TASK STATEMENT – From the line with "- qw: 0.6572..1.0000" through the final line below, restate each line word for word and return nothing else.

SUPPLIED MATERIAL –
-----

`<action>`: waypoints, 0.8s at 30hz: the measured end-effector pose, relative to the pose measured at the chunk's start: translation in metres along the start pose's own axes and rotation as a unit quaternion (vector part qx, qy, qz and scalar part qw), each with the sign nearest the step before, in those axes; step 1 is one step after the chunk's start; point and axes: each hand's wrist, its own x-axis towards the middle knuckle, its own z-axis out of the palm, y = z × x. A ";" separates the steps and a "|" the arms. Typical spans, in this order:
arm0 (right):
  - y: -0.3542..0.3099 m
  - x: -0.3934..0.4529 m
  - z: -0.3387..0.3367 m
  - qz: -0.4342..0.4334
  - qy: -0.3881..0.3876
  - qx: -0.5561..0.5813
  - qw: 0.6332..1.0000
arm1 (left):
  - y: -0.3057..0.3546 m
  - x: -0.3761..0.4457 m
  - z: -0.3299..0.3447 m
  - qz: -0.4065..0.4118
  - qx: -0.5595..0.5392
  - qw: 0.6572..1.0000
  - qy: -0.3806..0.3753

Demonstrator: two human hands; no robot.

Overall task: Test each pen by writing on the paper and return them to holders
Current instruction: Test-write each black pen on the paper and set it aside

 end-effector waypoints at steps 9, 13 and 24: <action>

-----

RESULT –
  - qw: 0.6572..1.0000
  - qy: -0.3806..0.3753

Demonstrator: two human hands; no robot.

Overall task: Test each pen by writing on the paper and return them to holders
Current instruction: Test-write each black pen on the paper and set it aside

 end-effector waypoints at steps 9, 13 and 24: <action>

With this, the answer is finished.